◆ TASK PROMPT: Your answer should be one number, the count of lines in the listing below containing the word "grey".

━━━━━━━━━━━━━━━━━━━━

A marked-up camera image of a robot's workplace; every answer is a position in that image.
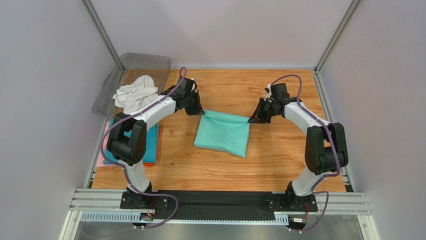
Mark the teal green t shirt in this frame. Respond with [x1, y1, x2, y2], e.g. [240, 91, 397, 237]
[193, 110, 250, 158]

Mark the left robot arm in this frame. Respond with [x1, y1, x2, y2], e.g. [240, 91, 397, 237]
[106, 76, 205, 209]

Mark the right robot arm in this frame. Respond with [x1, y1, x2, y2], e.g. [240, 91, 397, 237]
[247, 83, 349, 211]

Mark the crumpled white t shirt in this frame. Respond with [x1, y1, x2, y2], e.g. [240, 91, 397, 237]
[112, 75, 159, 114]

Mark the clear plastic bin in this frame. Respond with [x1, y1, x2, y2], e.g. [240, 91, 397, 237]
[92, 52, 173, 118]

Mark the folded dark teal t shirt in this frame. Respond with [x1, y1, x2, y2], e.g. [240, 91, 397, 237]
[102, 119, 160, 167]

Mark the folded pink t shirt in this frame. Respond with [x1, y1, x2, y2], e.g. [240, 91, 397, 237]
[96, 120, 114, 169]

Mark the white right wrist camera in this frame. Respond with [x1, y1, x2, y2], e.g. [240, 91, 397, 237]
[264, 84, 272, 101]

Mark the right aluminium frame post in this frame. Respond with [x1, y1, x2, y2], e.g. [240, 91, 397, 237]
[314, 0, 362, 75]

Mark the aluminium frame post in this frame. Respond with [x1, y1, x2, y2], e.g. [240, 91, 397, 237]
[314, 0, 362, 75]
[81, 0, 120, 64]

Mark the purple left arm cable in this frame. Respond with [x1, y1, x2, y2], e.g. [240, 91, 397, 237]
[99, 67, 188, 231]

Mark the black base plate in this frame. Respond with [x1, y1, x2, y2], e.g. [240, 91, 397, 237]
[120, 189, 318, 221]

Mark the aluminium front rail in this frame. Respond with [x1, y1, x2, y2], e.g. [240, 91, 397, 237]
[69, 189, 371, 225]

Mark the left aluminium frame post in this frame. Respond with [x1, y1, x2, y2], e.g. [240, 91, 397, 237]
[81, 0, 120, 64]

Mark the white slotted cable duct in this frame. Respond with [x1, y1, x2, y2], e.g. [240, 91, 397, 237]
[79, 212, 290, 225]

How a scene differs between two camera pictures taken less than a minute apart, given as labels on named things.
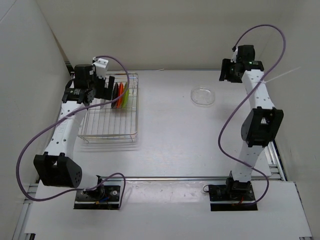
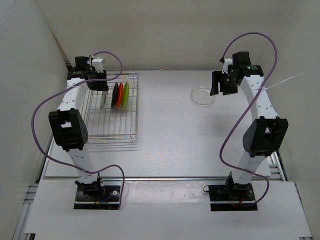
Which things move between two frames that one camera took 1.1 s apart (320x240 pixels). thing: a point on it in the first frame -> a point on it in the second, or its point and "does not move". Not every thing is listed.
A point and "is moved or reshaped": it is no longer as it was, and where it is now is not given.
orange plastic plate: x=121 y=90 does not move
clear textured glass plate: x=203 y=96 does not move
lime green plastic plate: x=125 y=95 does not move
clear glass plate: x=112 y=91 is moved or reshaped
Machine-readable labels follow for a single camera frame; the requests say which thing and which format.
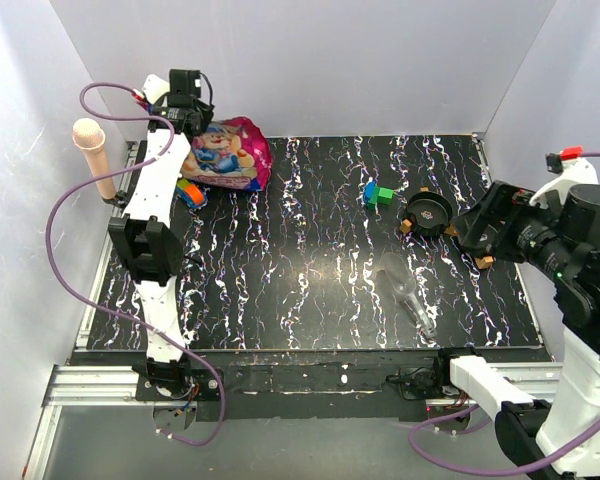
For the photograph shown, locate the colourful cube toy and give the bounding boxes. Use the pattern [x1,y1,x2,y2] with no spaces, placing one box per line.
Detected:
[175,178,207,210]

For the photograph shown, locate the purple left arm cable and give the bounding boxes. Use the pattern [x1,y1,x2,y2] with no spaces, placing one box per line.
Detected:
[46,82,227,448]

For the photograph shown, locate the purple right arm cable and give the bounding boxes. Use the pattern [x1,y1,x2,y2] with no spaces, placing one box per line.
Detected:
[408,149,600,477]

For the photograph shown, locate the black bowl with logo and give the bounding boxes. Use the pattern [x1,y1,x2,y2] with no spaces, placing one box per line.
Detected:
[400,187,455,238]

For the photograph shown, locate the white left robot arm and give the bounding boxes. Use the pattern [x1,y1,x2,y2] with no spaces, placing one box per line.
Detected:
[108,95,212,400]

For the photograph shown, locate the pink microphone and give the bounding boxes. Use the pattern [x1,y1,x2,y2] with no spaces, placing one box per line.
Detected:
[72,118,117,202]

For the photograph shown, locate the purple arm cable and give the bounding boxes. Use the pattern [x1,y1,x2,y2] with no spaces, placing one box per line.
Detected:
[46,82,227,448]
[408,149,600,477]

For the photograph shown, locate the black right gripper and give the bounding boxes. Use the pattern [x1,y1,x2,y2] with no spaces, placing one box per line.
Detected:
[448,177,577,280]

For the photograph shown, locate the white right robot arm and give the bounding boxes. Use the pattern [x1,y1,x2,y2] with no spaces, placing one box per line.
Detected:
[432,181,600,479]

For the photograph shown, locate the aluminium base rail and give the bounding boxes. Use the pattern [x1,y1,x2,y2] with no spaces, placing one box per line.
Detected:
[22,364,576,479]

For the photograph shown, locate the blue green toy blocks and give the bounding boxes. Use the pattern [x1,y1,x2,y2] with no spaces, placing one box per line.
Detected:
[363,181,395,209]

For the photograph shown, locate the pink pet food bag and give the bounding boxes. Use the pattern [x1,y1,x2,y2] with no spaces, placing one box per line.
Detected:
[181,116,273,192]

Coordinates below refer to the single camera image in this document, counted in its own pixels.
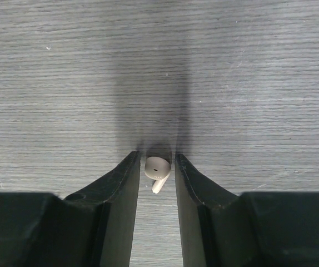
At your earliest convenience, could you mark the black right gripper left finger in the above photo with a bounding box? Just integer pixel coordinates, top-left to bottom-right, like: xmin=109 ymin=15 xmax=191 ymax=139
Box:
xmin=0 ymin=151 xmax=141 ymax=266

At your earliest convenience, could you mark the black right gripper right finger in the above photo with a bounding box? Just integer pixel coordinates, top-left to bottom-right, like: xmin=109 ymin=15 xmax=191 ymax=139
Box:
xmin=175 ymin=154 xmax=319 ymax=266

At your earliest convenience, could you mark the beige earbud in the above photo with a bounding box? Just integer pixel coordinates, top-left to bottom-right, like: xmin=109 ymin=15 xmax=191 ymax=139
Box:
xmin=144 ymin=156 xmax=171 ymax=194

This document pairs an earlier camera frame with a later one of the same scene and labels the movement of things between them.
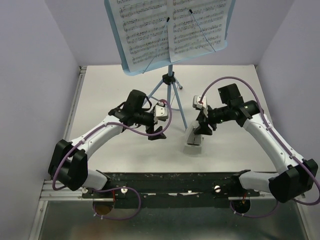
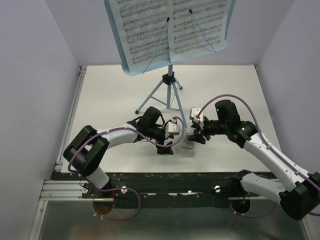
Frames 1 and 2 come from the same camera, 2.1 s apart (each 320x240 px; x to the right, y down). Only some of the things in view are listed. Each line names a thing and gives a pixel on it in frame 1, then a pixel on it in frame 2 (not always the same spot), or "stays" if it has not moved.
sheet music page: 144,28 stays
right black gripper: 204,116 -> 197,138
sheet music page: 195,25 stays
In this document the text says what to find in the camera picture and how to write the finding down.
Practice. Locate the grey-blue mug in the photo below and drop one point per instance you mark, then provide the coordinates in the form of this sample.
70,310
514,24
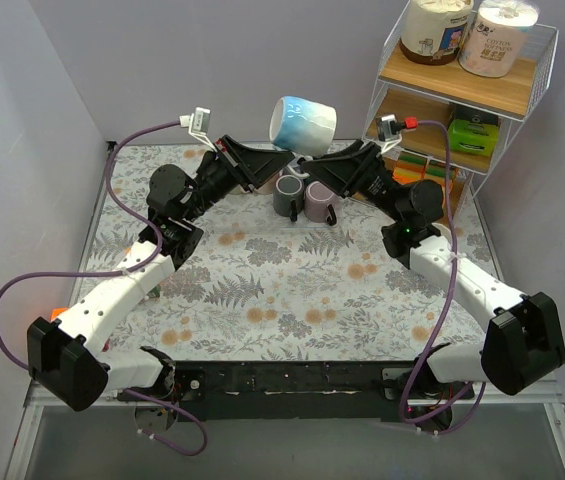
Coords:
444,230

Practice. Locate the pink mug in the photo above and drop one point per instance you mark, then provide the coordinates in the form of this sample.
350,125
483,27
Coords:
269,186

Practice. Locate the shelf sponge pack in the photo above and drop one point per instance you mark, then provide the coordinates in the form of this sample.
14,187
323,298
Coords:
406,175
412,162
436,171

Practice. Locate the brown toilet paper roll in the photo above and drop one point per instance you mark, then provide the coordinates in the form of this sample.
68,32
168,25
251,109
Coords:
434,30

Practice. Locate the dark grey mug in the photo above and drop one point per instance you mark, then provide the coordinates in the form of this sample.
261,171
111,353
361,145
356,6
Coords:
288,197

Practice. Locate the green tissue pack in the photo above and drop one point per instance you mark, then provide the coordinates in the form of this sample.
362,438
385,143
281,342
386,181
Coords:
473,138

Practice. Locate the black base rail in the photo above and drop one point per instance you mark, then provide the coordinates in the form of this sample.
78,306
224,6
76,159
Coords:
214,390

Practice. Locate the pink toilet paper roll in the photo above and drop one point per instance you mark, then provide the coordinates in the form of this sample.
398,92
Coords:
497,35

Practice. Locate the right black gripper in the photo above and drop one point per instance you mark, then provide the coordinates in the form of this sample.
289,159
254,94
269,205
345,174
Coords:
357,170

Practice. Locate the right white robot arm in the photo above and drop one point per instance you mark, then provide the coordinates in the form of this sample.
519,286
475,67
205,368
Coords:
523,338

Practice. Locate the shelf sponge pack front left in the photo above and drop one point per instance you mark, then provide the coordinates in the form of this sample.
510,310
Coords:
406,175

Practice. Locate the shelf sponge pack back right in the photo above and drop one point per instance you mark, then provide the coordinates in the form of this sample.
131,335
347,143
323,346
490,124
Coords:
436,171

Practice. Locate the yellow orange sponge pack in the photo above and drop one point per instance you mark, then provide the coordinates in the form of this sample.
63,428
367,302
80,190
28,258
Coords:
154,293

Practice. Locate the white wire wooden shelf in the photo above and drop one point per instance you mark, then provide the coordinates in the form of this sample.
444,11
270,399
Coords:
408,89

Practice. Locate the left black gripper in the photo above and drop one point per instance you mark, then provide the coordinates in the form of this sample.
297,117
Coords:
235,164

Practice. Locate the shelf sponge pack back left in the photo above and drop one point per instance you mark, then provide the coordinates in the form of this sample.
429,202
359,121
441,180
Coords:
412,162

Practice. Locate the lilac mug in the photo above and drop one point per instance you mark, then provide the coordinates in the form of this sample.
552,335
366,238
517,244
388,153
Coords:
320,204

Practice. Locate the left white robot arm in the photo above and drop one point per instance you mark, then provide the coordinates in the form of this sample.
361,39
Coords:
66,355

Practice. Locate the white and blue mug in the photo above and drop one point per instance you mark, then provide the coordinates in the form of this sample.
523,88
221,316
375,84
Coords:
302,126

━━━━━━━━━━━━━━━━━━━━

◆ RESULT OF THIS TASK: 2